Data from: Snowbeds are more affected than other subalpine-alpine plant communities by climate change in the Swiss Alps

While the upward shift of plant species has been observed on many alpine and nival summits, the reaction of the subalpine and lower alpine plant communities to the current warming and lower snow precipitation has been little investigated so far. To this aim, 63 old, exhaustive plant inventories, distributed along a subalpine–alpine elevation gradient of the Swiss Alps and covering different plant community types (acidic and calcareous grasslands; windy ridges; snowbeds), were revisited after 25–50 years. Old and recent inventories were compared in terms of species diversity with Simpson diversity and Bray–Curtis dissimilarity indices, and in terms of community composition with principal component analysis. Changes in ecological conditions were inferred from the ecological indicator values. The alpha-diversity increased in every plant community, likely because of the arrival of new species.
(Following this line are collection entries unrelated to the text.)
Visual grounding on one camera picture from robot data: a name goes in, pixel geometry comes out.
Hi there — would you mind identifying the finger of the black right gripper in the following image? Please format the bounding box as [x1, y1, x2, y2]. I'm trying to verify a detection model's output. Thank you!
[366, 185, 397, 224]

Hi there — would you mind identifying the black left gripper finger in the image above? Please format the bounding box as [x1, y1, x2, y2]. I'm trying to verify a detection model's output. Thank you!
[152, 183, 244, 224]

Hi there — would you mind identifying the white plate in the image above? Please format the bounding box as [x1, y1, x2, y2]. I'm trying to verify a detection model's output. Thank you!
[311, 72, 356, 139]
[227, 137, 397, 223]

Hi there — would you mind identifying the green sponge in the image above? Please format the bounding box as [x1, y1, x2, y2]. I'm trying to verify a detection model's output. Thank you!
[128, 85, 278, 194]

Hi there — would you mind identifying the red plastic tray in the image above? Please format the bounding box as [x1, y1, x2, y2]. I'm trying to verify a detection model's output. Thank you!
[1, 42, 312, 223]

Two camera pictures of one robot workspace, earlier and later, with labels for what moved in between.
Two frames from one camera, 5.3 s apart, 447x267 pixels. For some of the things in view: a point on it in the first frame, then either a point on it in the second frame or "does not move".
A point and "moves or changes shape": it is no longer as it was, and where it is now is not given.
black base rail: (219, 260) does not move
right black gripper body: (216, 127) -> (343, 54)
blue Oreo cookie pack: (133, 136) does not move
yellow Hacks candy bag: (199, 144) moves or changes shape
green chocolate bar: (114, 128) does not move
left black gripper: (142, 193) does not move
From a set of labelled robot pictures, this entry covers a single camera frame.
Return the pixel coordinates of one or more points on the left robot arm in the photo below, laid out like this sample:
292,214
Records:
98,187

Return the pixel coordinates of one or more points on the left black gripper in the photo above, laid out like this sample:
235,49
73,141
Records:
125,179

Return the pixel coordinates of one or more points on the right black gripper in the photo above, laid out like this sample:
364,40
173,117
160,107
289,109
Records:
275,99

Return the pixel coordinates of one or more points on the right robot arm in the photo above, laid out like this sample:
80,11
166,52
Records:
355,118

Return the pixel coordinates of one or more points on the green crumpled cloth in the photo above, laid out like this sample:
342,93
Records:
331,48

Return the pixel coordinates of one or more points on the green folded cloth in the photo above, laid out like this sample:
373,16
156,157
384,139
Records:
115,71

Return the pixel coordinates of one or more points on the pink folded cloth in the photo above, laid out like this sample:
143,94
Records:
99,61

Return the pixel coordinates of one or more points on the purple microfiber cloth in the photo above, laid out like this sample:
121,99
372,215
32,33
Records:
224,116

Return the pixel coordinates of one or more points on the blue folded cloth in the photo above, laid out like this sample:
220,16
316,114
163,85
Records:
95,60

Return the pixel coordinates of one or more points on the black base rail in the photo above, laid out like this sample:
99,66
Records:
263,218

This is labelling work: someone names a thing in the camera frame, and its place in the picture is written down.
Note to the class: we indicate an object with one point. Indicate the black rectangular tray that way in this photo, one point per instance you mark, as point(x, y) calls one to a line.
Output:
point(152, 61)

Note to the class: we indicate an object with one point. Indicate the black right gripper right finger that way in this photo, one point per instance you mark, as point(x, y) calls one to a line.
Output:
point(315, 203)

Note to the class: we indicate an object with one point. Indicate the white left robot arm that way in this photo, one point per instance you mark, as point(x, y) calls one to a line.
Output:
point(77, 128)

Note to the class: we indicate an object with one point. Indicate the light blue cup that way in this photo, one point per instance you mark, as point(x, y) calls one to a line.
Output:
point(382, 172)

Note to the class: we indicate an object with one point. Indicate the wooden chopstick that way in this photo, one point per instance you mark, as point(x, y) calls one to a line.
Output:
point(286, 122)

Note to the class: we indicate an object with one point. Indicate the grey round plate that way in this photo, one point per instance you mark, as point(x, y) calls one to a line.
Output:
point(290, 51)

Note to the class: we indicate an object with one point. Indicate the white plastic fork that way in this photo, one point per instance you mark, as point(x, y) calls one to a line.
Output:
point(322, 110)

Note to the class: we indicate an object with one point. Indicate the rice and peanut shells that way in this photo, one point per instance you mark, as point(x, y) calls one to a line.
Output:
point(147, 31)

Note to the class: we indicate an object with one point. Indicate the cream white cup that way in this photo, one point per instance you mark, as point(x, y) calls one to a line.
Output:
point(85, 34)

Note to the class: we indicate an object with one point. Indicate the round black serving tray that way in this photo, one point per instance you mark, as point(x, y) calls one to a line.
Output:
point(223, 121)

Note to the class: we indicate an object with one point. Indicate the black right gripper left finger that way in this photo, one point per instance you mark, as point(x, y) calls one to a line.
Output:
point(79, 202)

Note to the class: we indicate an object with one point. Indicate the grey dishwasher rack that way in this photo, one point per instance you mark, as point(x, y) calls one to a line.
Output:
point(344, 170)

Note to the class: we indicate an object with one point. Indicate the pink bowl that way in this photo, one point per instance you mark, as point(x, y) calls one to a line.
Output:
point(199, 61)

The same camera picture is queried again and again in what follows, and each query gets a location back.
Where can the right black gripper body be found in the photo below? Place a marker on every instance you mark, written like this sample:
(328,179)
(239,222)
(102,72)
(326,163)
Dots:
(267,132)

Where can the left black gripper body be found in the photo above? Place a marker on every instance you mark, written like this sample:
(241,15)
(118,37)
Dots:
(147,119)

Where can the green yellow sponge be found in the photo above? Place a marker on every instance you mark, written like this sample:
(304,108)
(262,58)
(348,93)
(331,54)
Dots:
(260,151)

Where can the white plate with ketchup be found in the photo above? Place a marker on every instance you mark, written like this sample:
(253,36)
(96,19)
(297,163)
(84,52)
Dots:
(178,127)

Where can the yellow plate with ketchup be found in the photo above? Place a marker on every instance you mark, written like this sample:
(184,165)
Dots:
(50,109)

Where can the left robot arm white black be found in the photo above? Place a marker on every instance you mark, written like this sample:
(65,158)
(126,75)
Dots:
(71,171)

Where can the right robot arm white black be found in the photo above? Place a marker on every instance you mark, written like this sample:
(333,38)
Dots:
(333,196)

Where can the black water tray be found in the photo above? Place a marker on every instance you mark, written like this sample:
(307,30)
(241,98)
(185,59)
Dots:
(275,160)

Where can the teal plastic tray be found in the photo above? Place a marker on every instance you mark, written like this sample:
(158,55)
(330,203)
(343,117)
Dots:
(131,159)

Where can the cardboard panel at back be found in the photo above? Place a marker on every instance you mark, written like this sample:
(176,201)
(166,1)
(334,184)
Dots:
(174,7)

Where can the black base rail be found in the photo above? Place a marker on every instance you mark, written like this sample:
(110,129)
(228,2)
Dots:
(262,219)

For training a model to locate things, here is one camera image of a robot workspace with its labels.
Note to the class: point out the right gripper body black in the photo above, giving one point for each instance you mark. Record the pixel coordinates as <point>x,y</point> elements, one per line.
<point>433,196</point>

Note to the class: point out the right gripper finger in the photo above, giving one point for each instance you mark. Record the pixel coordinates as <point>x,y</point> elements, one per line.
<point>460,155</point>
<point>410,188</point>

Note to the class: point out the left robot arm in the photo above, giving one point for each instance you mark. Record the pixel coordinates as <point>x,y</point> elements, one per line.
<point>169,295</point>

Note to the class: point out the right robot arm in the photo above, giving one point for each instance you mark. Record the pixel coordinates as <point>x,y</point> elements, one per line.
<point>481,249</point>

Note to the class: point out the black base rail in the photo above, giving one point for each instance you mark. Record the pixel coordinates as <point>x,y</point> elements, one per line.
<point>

As observed on mountain summits, the new species led to a homogenization of community compositions. The grasslands were quite stable in terms of species composition, whatever the bedrock type. Indeed, the newly arrived species were part of the typical species pool of the colonized community. In contrast, snowbed communities showed pronounced vegetation changes and a clear shift toward dryer conditions and shorter snow cover, evidenced by their colonization by species from surrounding grasslands. Longer growing seasons allow alpine grassland species, which are taller and hence more competitive, to colonize the snowbeds. This study showed that subalpine–alpine plant communities reacted differently to the ongoing climate changes. Lower snow/rain ratio and longer growing seasons seem to have a higher impact than warming, at least on plant communities dependent on long snow cover. Consequently, they are the most vulnerable to climate change and their persistence in the near future is seriously threatened. Subalpine and alpine grasslands are more stable, and, until now, they do not seem to be affected by a warmer climate.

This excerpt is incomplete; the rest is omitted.